The wine auction market is in an uproar over a sale taking place this evening in London. The auction is being conducted by California-based Spectrum Wine Auctions and London’s Vanquish Wine Ltd. Over the weekend, Don Cornwell, a Los Angeles attorney who keeps close watch on the auction scene, posted information on wineberserkers.com suggesting that a number of Domaine de la Romanée-Conti wines being offered tonight may be counterfeits and that the seller could be the infamous Rudy Kurniawan. In response, Spectrum President Jason Boland posted a comment saying that Kurniawan was not the consignor of the disputed bottles. However, that doesn’t mean he isn’t the seller or that the bottles don’t have a connection to him; according to Cornwell, the wines have been consigned by one Antonio Castanos, whom Cornwell says has acted as an agent for Kurniawan in the past. On Monday, Vanquish invited Aubert de Villaine, DRC’s owner, and the winery’s UK importer, Corney & Barrow, to inspect the bottles. They declined, but Corney & Barrow issued a carefully worded statement yesterday that essentially said: caveat emptor (DRC’s US importer, Wilson Daniels, released a similar statement today).

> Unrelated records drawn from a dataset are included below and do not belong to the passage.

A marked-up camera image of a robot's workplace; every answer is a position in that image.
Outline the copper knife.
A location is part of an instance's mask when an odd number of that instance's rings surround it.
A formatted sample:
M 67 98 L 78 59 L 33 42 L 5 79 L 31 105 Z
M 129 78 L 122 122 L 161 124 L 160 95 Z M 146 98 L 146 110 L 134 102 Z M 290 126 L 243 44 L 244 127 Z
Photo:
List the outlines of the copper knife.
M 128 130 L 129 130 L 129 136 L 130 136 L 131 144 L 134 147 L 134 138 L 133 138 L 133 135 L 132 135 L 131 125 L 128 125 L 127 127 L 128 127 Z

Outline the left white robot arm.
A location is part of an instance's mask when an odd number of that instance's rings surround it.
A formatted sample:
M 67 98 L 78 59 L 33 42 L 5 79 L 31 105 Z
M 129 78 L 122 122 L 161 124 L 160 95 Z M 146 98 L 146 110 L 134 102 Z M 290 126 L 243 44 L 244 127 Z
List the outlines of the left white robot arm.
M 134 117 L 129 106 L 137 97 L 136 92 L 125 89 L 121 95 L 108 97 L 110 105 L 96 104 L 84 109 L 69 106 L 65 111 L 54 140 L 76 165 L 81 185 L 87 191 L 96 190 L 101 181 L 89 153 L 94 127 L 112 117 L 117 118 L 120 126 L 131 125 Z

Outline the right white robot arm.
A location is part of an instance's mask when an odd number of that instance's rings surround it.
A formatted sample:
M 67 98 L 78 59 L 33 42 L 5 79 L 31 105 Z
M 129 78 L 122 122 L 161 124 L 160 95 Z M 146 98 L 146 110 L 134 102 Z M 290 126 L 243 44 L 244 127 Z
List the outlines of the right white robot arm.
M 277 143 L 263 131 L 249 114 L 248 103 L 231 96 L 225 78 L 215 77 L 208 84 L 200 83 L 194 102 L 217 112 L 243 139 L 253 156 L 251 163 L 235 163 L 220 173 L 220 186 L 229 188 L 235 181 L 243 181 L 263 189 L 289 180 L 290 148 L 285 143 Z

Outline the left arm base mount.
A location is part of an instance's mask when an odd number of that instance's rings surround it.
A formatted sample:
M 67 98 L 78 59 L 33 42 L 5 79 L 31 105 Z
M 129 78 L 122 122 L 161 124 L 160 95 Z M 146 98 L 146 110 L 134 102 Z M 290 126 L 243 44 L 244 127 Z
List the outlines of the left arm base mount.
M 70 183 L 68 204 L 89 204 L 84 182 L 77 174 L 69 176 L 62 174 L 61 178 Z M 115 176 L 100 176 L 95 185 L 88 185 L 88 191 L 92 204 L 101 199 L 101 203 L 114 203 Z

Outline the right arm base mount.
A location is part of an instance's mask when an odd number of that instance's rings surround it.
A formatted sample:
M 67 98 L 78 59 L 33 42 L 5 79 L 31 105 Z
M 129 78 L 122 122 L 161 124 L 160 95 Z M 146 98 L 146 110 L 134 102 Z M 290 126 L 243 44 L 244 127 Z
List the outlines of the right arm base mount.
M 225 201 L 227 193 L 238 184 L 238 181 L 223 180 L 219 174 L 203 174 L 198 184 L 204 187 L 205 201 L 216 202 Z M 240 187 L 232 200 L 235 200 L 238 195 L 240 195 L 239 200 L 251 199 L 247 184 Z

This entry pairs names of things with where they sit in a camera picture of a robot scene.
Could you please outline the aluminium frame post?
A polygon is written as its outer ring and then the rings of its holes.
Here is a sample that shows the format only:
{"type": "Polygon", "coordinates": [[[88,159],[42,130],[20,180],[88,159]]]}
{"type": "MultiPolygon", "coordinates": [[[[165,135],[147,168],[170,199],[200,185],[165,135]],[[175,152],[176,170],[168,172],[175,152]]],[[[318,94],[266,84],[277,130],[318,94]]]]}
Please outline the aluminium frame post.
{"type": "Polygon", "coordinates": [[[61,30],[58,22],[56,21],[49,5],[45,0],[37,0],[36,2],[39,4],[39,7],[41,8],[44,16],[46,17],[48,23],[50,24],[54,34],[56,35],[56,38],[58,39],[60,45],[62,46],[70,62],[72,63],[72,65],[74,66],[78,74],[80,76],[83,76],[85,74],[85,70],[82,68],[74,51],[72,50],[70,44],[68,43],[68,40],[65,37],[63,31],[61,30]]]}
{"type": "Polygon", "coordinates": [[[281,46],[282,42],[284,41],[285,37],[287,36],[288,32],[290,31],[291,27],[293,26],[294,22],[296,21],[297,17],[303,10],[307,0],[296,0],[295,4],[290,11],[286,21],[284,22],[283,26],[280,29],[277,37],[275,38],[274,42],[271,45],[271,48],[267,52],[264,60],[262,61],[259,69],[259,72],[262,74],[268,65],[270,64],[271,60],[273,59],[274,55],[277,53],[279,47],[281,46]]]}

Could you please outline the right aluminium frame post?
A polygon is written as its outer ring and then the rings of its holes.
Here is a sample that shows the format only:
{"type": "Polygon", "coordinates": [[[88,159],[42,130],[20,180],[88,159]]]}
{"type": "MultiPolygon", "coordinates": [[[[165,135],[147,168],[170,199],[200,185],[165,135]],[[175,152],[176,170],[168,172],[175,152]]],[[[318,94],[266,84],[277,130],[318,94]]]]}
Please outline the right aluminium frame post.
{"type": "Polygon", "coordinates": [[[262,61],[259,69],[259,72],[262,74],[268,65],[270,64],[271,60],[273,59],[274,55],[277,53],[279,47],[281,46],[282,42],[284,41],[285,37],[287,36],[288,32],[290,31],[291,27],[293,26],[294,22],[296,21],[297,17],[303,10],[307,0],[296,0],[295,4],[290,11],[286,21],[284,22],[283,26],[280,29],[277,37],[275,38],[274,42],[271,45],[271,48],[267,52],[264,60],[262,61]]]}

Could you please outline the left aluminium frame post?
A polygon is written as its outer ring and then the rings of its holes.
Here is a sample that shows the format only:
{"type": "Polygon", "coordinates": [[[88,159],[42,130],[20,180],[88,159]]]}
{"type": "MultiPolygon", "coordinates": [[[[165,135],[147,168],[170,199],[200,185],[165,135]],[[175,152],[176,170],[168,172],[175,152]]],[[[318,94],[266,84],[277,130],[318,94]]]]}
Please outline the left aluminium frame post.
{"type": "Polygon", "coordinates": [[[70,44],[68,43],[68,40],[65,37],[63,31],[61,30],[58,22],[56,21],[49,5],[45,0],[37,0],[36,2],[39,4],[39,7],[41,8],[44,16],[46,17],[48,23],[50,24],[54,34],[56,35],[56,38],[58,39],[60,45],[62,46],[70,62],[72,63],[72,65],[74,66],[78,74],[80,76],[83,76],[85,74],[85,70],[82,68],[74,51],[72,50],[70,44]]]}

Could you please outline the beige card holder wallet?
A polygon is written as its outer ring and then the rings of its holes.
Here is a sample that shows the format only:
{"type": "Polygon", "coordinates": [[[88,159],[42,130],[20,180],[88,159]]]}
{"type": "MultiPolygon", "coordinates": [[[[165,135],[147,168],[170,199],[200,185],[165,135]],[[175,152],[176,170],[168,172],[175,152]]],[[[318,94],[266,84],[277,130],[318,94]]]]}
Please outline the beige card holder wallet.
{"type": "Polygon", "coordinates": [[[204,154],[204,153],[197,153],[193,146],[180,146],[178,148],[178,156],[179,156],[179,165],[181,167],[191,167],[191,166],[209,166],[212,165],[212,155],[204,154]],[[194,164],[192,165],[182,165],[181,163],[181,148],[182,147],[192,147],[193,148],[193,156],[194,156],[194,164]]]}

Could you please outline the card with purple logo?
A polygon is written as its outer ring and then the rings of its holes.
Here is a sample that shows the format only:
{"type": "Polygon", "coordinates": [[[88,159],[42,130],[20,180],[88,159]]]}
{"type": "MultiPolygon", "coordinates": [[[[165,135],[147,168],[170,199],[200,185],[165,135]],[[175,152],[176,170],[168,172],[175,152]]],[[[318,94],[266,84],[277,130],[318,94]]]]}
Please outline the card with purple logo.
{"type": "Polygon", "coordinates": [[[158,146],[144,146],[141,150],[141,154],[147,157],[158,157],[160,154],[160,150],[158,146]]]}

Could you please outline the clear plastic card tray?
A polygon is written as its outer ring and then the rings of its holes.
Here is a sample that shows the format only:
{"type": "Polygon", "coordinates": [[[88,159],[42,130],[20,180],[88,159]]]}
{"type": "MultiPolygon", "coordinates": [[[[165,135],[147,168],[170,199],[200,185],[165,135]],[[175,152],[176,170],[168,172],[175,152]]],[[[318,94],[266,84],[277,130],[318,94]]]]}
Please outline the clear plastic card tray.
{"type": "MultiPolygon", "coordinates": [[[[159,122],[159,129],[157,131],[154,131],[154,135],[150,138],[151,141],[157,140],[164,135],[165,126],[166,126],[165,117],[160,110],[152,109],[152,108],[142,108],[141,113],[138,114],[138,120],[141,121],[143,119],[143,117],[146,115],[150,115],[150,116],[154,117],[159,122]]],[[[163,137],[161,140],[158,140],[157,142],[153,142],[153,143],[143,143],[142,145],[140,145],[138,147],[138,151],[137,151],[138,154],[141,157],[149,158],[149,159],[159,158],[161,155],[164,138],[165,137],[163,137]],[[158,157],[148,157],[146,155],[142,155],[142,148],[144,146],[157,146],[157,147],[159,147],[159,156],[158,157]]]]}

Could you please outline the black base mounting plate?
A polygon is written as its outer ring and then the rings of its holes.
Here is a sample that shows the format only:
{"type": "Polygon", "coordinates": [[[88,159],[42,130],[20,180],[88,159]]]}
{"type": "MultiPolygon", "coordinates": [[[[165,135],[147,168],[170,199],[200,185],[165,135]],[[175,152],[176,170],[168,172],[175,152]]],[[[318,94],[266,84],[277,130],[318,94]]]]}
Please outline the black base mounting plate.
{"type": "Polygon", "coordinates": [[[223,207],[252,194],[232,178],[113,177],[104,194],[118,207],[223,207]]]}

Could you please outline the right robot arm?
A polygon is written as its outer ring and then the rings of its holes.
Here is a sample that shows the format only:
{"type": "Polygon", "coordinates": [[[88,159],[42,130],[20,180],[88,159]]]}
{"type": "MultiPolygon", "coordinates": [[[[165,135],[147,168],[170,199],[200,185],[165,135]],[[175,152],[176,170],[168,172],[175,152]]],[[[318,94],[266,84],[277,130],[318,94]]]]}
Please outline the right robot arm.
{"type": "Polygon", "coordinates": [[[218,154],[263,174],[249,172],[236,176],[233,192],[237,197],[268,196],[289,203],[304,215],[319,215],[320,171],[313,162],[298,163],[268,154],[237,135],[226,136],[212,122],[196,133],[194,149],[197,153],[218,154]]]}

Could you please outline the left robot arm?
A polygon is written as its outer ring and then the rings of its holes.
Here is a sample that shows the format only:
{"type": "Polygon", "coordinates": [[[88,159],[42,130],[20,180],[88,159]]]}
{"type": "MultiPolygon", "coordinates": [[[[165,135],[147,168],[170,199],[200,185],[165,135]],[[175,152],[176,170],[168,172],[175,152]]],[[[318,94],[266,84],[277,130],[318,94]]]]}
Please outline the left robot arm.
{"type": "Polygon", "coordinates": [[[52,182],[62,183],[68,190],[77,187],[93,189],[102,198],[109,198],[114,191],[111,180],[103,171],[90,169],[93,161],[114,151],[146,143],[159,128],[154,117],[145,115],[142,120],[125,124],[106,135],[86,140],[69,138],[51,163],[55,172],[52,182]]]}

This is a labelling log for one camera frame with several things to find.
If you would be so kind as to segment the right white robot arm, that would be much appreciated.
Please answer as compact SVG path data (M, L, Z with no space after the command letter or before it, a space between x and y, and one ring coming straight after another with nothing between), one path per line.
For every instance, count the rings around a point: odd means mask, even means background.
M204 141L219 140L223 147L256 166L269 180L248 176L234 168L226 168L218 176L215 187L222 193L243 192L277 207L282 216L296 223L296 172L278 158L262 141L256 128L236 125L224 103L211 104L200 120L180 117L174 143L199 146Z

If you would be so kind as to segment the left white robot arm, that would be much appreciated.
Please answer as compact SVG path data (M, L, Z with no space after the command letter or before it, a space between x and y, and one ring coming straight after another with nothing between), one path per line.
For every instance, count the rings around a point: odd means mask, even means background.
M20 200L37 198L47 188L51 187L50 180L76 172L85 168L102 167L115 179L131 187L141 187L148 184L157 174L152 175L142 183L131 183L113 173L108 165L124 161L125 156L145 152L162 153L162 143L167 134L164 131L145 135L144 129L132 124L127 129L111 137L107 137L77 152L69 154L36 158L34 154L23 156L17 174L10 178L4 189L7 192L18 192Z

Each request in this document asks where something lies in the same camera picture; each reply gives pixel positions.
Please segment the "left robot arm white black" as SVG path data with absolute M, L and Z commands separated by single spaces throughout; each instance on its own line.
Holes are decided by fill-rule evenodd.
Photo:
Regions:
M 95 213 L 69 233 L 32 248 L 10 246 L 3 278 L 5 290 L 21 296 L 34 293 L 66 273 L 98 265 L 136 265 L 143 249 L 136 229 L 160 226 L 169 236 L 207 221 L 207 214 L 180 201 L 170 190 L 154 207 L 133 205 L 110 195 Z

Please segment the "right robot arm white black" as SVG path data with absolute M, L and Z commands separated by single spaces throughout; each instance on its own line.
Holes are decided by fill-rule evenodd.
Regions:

This afternoon, Spectrum and Vanquish announced that they were withdrawing 12 of the DRC lots in response to the concerns expressed by Corney & Barrow. But a clutch of other lots that Cornwell identified as questionable are still being put up for sale.
Kurniawan, who is apparently in his thirties, is truly an international man of mystery. He burst onto the wine scene in the mid-2000s and was soon spending an estimated $1 million a month at auctions. He claimed to be the son of a rich ethnic Chinese businessman in Indonesia and said that “Kurniawan” was an assumed name. Investigators for Bill Koch, who is now suing Kurniawan over the sale of allegedly fake wines, have determined that Kurniawan’s real name is Zhen Wang Huang and that he’s actually from China, not Indonesia (the embroidered biography obviously calls to mind Hardy Rodenstock). A Los Angeles Times story from 2006 gave a vivid portrait of Kurniawan’s Gatsbyesque existence. I encountered Kurniawan several times—at a charity wine dinner in New York, at a La Paulée de New York, and at an Acker Merrall auction in late 2007, where he casually dropped several hundred thousand dollars on a cache of 1982 Château Lafleur. He was a wispy, bespectacled figure who dressed like a hipster/dandy hybrid and who could have easily passed himself off as a teenager (if I owned a liquor store and he came in, I’d card him). It would be easy to say now that I detected something fishy, but I wasn’t so much suspicious as just baffled—by his youthful appearance, and by the crazy amounts of money he was spending.
Kurniawan first ran into trouble in April 2007, when he attempted to sell six magnums of 1982 Château Le Pin at a Christie’s auction in Los Angeles. The bottles were pictured on the cover of the auction catalog; the château saw the catalog and immediately contacted Christie’s to say that based on the photo, the magnums were clearly fakes. Christie’s reexamined the bottles, came to the same conclusion, and pulled them from the sale (ironically, the head of North American wine sales for Christie’s at the time was Richard Brierley, who now oversees the wine department at Vanquish). In April 2008, Kurniawan attempted to sell multiple lots of fake Domaine Ponsot wines at an Acker Merrall auction in New York. Laurent Ponsot, the winery’s owner, traveled to New York to prevent the sale from going forward, and the wines were pulled at the last minute (the counterfeits included bottles of Ponsot’s Clos St-Denis from 1945, 1949, 1959, 1962, 1966, and 1971. The tipoff there: Ponsot didn’t begin producing Clos St-Denis until 1982).
Kurniawan more or less vanished after that. Koch filed his lawsuit in 2009, and it included details of significant financial problems: Kurniawan had defaulted on loans from Acker Merrall, from whom he had borrowed over $10 million, and from New York’s Emigrant Savings Bank, which had extended him a $3 million loan. Kurniawan is apparently still in Los Angeles, where he owns a wine shop called The Wine Hotel. It would be quite amazing if he is indeed trying to sell wines via auction again; given his reputation and the kind of scrutiny that auctions are now receiving on account of the fraud issue, did he really think that he could slip one past the market? What’s even more amazing, though, is that Spectrum and Vanquish haven’t withdrawn all of the DRCs in question (and it is worth noting that Cornwell has said that there appear to be problems with some older Bordeaux that are also being auctioned off tonight and that those wines may have a Kurniawan connection, as well; Cornwell hasn’t yet indicated what specifically is wrong with the Bordeaux bottles). Their reputations have already suffered a huge blow as a result of Cornwell’s sleuthing, and to proceed with the sale of any of these wines strikes me as downright suicidal. At any rate, this entire episode is a case study in digital empowerment, and the moral of the story is clear: Don’t fuck with the Internet.